Energy and oil stocks seem to be in the middle of a technical breakdown. I have an eye on XLE SPDR Energy select ETF put options.

Monday, December 13, 2004

Trade: Call: CSCO Put: JOSB

Long:
CSCO: Usually considered conservative in it's guidance, CSCO has provided long term guidance of earnings growth at higher end of 10-15% with current estimates at 12%. In the coming quarters, we might expect CSCO to beat estimates. Technically the stock has overcome resistance at the 50-day MA and now that is acting like a support level

Short:
JOSB: Jos A Bank Clothiers Seems to have broken down technically. The 200-day MA which acted as support earlier is now showing resistance. I am also recently seeing a lot of their ads on CNBC, something that'll eat into their profits. They are relying heavily on holiday sales and if that doesn't meet expectations, there is a good chance of a breakdown. From the news, people have apparently been waiting for a drop in apparel prices

Trades:
CSCO: July $17.50 Call @2.85 CSCO was at 19.16
JOSB: July $25 Put @3.70 JOSB was at 24.8



JOSB chart Posted by Hello


CSCO chartPosted by Hello

Tuesday, December 07, 2004

Trade: Call: RHAT Put: MIK

I did my first two trades at MBTrading today:

RHAT was at 16.43 bought June Call RCVFC $15.00 @3.60
MIK was at 27.66 bought June Put MIKRF $30 @3.60


Monday, December 06, 2004

Quick update and plans

My account at mbtrading.com is now open. My plan is to trade options on that account. Hopefully the low commissions will help me manage my losses and take profits better compared to what I'm doing with my Scottrade account. Here's a summary of my planned strategy that I'll come back and refer to and see how much I stuck with it:
  • Mostly I will try to maintain a balanced long-short kind of portfolio, with an equal split between calls and puts.
  • I will normally buy in-the-money options 3 to 6 months away and hold them for 2-6 weeks.
  • I'll select my trades based mostly on my favourite medium term technical indicators: Momentum, ROC and MACD buying on crossovers. I'll screen my stocks based on some simple technical parameters I have setup on StockFetcher. I'll select trades based on fundamentals as well as other technicals.
  • Occasionally I'll also pick up trading ideas from my MSN stock screens
StockFetcher screens:
Calls:
Show stocks where average Volume(90) is above 50000
and weekly MACD histogram(12,26) crossed above 0
and weekly momentum(12) crossed above 0
and close is between 5 and 250
and stock is optionable

Puts:
Show stocks where average Volume(90) is above 50000
and weekly MACD histogram(12,26) crossed below 0
and weekly momentum(12) crossed below 0
and close is between 5 and 250
and stock is optionable

Trades that are on my radar:
Calls: CSCO RHAT Puts : MIK BOL

Sunday, December 05, 2004

Organic growth stock: United National Foods

I'ts hard to say whether America is obsessed with food or if it's yet another national pastime, but it's definitely on people's minds. Although I haven't really traced back a history of food, there were definitely some events that you can think about. the fast food restaurant, the drive throughs, the donuts, the pepsi-coke wars, the eat-healthy drive, vegeterianism, the raw vergetable diet, the South Beach and the Atkins diets.
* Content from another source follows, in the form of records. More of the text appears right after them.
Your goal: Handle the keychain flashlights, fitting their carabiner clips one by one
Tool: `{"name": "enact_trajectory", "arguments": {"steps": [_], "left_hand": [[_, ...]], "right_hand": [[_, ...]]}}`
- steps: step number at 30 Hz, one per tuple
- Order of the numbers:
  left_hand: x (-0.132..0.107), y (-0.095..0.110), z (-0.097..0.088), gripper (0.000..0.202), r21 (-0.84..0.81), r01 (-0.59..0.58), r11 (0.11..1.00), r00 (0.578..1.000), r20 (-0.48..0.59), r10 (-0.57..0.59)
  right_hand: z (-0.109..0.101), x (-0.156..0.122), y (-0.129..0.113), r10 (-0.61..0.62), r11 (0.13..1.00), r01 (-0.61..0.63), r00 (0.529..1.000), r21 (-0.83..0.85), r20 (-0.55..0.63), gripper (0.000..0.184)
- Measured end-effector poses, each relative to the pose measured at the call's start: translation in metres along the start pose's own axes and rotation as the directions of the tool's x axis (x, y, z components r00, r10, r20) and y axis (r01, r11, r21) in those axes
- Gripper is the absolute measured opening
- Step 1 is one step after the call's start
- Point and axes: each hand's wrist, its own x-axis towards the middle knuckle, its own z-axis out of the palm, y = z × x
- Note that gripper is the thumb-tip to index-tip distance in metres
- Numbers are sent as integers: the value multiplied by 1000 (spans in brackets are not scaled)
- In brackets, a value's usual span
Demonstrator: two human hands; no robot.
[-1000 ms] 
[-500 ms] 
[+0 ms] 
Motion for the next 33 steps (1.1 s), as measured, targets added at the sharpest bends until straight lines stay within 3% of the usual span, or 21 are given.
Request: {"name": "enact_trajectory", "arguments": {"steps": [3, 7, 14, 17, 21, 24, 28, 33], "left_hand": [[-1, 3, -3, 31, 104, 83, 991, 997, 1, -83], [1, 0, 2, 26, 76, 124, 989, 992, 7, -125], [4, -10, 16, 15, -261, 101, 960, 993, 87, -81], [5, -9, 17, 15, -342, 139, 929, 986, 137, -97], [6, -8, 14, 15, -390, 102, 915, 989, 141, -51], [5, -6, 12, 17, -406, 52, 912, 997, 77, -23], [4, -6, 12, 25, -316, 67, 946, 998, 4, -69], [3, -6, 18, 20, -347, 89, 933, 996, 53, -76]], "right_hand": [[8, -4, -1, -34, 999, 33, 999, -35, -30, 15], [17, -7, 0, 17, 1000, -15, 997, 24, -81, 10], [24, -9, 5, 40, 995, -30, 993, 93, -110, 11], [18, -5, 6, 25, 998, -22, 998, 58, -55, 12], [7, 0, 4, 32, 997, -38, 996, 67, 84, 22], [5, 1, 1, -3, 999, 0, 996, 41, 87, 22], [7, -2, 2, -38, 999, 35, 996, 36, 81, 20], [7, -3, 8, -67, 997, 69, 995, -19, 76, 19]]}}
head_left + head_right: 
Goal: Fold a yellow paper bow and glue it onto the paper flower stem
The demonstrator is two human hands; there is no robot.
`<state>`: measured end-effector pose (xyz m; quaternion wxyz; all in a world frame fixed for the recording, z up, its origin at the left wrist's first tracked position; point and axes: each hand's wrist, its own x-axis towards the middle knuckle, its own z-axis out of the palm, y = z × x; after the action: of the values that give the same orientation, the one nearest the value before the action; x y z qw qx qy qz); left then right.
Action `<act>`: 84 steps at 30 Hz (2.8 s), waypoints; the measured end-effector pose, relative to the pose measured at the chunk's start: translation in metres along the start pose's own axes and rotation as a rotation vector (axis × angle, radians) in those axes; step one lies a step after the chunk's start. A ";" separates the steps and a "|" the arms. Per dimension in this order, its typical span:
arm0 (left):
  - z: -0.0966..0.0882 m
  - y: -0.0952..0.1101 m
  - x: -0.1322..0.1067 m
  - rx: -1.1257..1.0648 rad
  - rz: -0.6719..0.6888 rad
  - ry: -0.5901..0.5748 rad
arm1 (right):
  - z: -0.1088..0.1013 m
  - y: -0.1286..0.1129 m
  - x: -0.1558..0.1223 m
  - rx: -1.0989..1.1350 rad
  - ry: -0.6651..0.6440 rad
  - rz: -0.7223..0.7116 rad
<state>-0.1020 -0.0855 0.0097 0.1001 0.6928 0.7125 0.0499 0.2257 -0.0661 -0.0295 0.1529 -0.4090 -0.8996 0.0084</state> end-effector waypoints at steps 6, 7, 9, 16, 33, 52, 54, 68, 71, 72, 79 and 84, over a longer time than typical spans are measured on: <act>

The era of Atkins is slowing and maybe eventually coming to an end, what with all the talk about crazy cows and feverish chicken. With this in mind, I believe that organic foods are poised for take off in a big way. Digging through, though not in very much detail, I have found three public companies to play the organis food market.

  • UNFI: United National Foods Inc
  • WFMI : Whole Foods Market
  • OATS : Wild Oats Markets Inc
Of the three, I am possibly going to start a long-term position in UNFI. This is a major supplier of organic foods to many grocery chains including Whole Foods. The "organic" revenue growth of the company, the continued increase in EPS and a recent initiaion of a stock buyback, even when the company stock is at a near high are the reasons for my optimism. Technically, the stock has broken out of a downtrend and forming new highs after a breakout on 11/30-2004. It held to support at the 200-day MA 11/9/2004 after trading under it from 7/29 to 8/30

Since this is a long-term position I wont mess too much with the retraction levels and such. I'll stay put in the position on a quarter by quarter basis as long as the revenues are increasing. I'll sell if the stock has a climax top or a major technical breakdown.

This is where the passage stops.